Improve trace pooling process

mathnogueira commented 2 years ago

Problem

When Tracetest triggers a test and waits for the trace to be available, it executes a very simple condition to ensure the trace is complete. Today, the logic is very simple: if a trace is polled twice in a row and the number of spans didn't change, consider it complete. However, this is not true for long-running operations.

With the current implementation, if we had one test that takes a long time to generate the complete trace, we would have to adjust the pooling configuration to make sure to add enough time between polling executions to prevent false-positive complete traces. However, this would slow down all other tests executed by that tracetest instance.

Possible solution

Enable the polling condition to be set at a test level

Instead of hardcoding the condition, we could let a test define when a trace is complete and can be asserted. If this is not configured in the test, we would use the default implementation.

Test with default polling configuration

When the polling object is not defined, the default polling strategy would be by counting the number of spans and check if they are equal. If they are equal in two subsequent polling executions, the trace is marked as complete.

name: My test
trigger:
    # how to trigger the test

spec:
    # assertions

Test using the same default polling strategy, but with different parameter

name: My test
trigger:
    # how to trigger the test

polling:
    strategy: sameSpanCount
    sameSpanCount:
        executions: 3 # if the number of spans is the same in 3 subsequent executions, the trace is marked as complete

spec:
    # assertions

Test using an assertion to stop polling

# slow-test.yaml
name: My slow test
trigger:
   # how to trigger the test

polling:
   # polling would only stop when a span named "insert pokemon into database" is present in the trace
   strategy: assert
   assert:
       selector: span[name = "insert pokemon into database"
       assertion: tracetest.selected_spans.count = 1

spec:
    # assertions

kdhamric commented 2 years ago

On the polling solution, should you be able to specify the polling interval in addition to the max number of polls?

On the solution where you wait for a particular span, should we add a 'maximum time to wait'?

mathnogueira commented 2 years ago

Today we have that in tracetest's global configuration:

pollingConfig:
    timeout: 10m
    retryDelay: 5s

Maybe it makes sense to have that as the default configuration and allow tests to override that information

mathnogueira commented 2 years ago

@schoren can you add your proposal here?

schoren commented 2 years ago

I thought we could keep our current, global timeout configuration, and in top of that add a per test override.
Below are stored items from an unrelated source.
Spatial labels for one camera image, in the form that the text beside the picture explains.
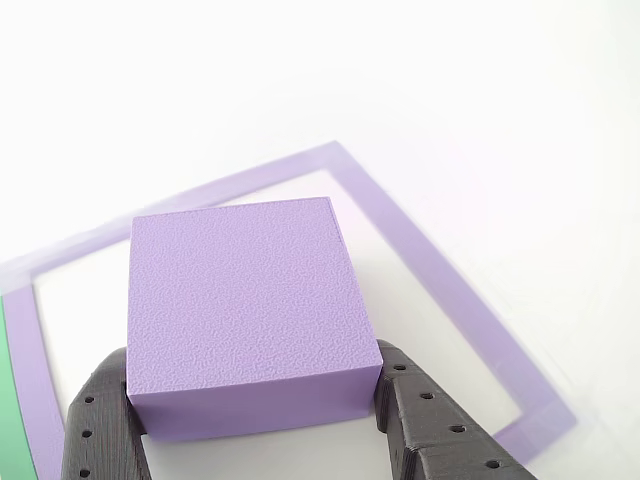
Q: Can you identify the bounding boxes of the large purple block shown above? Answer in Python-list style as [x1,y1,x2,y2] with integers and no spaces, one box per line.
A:
[125,196,385,443]

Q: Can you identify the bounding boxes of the green tape square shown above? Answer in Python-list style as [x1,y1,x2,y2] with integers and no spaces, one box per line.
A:
[0,294,39,480]

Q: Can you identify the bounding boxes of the purple tape square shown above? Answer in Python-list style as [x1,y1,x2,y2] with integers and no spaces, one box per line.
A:
[0,139,579,480]

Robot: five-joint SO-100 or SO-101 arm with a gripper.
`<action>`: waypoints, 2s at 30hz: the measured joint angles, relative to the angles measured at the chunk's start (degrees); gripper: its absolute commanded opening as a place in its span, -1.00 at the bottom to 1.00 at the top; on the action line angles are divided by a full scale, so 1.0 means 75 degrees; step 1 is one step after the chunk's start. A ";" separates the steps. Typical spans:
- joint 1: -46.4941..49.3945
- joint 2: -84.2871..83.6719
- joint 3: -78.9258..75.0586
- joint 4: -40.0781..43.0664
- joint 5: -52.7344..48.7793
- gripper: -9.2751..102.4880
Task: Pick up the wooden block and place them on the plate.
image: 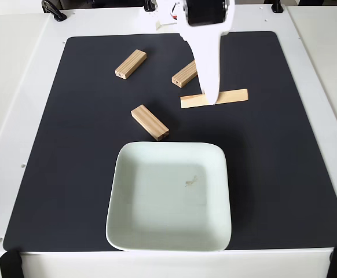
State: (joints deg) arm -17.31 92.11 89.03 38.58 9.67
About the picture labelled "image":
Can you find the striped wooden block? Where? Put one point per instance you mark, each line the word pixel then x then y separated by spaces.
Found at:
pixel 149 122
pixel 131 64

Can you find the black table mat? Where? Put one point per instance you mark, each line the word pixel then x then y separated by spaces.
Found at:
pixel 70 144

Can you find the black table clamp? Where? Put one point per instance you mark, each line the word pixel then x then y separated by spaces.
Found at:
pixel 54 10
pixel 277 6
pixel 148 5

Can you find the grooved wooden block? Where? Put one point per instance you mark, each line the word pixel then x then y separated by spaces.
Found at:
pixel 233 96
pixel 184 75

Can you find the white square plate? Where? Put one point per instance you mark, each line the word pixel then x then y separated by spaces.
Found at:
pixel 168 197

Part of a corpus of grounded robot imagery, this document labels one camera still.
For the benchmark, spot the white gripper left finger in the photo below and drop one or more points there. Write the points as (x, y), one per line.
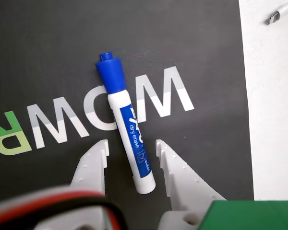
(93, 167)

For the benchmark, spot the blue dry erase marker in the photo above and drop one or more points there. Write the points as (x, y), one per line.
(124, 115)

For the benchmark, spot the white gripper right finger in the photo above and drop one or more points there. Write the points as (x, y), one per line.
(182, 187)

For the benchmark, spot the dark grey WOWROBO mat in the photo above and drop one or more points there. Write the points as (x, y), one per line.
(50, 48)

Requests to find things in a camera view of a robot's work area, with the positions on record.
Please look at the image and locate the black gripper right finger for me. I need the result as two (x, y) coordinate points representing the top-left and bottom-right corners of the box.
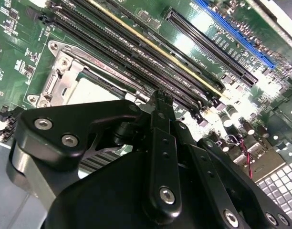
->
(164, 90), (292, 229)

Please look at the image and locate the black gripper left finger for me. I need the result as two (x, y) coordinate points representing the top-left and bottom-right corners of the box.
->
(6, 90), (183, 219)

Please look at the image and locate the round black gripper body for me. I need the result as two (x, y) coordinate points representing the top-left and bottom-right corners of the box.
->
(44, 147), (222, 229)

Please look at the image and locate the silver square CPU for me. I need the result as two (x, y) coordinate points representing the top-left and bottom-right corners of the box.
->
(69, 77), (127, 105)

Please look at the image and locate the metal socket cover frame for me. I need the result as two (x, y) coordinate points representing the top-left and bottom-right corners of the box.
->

A yaml with this new setting could look like this:

type: Test
spec:
  id: 1234
  name: The Test name

  # this is the new part
  completeCondition:
    selector: span[name="Persist Cart Shipping"]
    value: attr:tracetest.selected_spans.count = 1
    timeout: 1hs

  trigger:
  // ...

completeCondition defines an override to the tracetest configured trace poll timeout. It has 2 options:

selector/value: Keep polling until this selector/value is ok. Example: You're testing a purchase process that needs to have a trace up to the shipping approval. Instead of setting an overall huge timeout, make this one particular test keep polling until the condition selector/value is met.
timeout: This is just a time based override. Example: most of your tests take 2 mins to finish, except for a few long running processes. Instead of making all tests have a long timeout, make them have a short timeout, and override the ones that are longer.

Both conditions can be set togeteher, so if your selector/value condition is never met, you can still have a custom timeout, otherwise lacking since this completeCondition overrides the general timeout setting.

Does that make sense?

kdhamric commented 2 years ago

Couple of comments:

It would be good if the config info globally had the same (or similar) structure to the per test override. Labeling the strategy / strategy type makes sense - we have identified a 'sameSpanCount' and 'assert' - there may be others in the future.

I could see a case for defining some common polling scenarios at a global level... but this might be (is?) overkill.

I might tend to have this at a global level:

polling:
   default: fastTest
   options:
    - longRunningTest:
        name: Long running test
        strategy: sameSpanCount
        executions: 3 # if the number of spans is the same in 3 subsequent executions, the trace is marked as complete
        retryDelay: 60s
        timeout: 120m
    - mediumTest:
        name: Medium length test (1 to 10 minutes)
        strategy: sameSpanCount
        executions: 3 # if the number of spans is the same in 3 subsequent executions, the trace is marked as complete
        retryDelay: 15s
        timeout: 10m
    - fastTest:
        name: Fast test (less than a minute)
        default: true
        strategy: sameSpanCount
        executions: 3 # if the number of spans is the same in 3 subsequent executions, the trace is marked as complete
        retryDelay: 2s
        timeout: 1m

In a test level, I would have the exact same structure.

 polling:
   default: fastTest

or, if they have set a custom one:

 polling:
   default: custom
   options:
    - custom:
        name: check for db span at end
        strategy: assert
        selector: span[name = "insert pokemon into database"
        assertion: tracetest.selected_spans.count = 1
        retryDelay: 10s
        timeout: 10m

We need to consider how this would appear in UI also @olha23 once we get consensus on what to implement (the above may be too much)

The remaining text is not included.